▸ Given data
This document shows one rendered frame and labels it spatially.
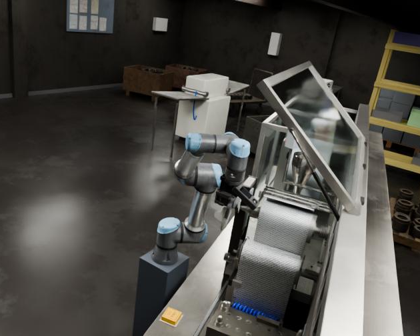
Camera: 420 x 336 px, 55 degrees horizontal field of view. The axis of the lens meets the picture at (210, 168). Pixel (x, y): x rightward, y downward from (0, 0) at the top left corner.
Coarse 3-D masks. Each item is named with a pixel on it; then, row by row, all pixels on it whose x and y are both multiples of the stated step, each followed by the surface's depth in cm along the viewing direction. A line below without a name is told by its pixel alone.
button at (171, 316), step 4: (168, 308) 183; (168, 312) 181; (172, 312) 181; (176, 312) 182; (180, 312) 182; (164, 316) 178; (168, 316) 179; (172, 316) 179; (176, 316) 179; (180, 316) 181; (164, 320) 178; (168, 320) 177; (172, 320) 177; (176, 320) 177; (172, 324) 177
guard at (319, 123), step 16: (288, 80) 164; (304, 80) 190; (288, 96) 149; (304, 96) 171; (320, 96) 200; (304, 112) 155; (320, 112) 178; (336, 112) 210; (304, 128) 142; (320, 128) 161; (336, 128) 186; (352, 128) 221; (320, 144) 147; (336, 144) 168; (352, 144) 195; (336, 160) 152; (352, 160) 175; (336, 176) 140; (352, 176) 158; (352, 192) 144
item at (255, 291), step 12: (240, 276) 173; (252, 276) 170; (240, 288) 174; (252, 288) 172; (264, 288) 170; (276, 288) 168; (288, 288) 166; (240, 300) 176; (252, 300) 174; (264, 300) 172; (276, 300) 170; (288, 300) 168; (264, 312) 174; (276, 312) 171
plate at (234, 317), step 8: (216, 312) 170; (232, 312) 172; (240, 312) 172; (224, 320) 166; (232, 320) 167; (240, 320) 168; (248, 320) 169; (208, 328) 162; (216, 328) 162; (224, 328) 162; (232, 328) 163; (240, 328) 164; (248, 328) 164; (256, 328) 165; (264, 328) 166; (272, 328) 166; (280, 328) 167

▸ Exercise directions
Across the listing above, report every line where "step" occurs.

▸ Exercise result
Coarse 3-D masks. Each item is named with a pixel on it; then, row by row, all pixels on it whose x and y are both multiples of the stated step, each followed by the surface's depth in cm along the viewing direction. A line below without a name is told by its pixel alone.
button at (171, 316), step 4: (168, 308) 183; (168, 312) 181; (172, 312) 181; (176, 312) 182; (180, 312) 182; (164, 316) 178; (168, 316) 179; (172, 316) 179; (176, 316) 179; (180, 316) 181; (164, 320) 178; (168, 320) 177; (172, 320) 177; (176, 320) 177; (172, 324) 177
guard at (319, 123), step 16: (288, 80) 164; (304, 80) 190; (288, 96) 149; (304, 96) 171; (320, 96) 200; (304, 112) 155; (320, 112) 178; (336, 112) 210; (304, 128) 142; (320, 128) 161; (336, 128) 186; (352, 128) 221; (320, 144) 147; (336, 144) 168; (352, 144) 195; (336, 160) 152; (352, 160) 175; (336, 176) 140; (352, 176) 158; (352, 192) 144
item at (255, 291), step 12: (240, 276) 173; (252, 276) 170; (240, 288) 174; (252, 288) 172; (264, 288) 170; (276, 288) 168; (288, 288) 166; (240, 300) 176; (252, 300) 174; (264, 300) 172; (276, 300) 170; (288, 300) 168; (264, 312) 174; (276, 312) 171
plate at (234, 317), step 8: (216, 312) 170; (232, 312) 172; (240, 312) 172; (224, 320) 166; (232, 320) 167; (240, 320) 168; (248, 320) 169; (208, 328) 162; (216, 328) 162; (224, 328) 162; (232, 328) 163; (240, 328) 164; (248, 328) 164; (256, 328) 165; (264, 328) 166; (272, 328) 166; (280, 328) 167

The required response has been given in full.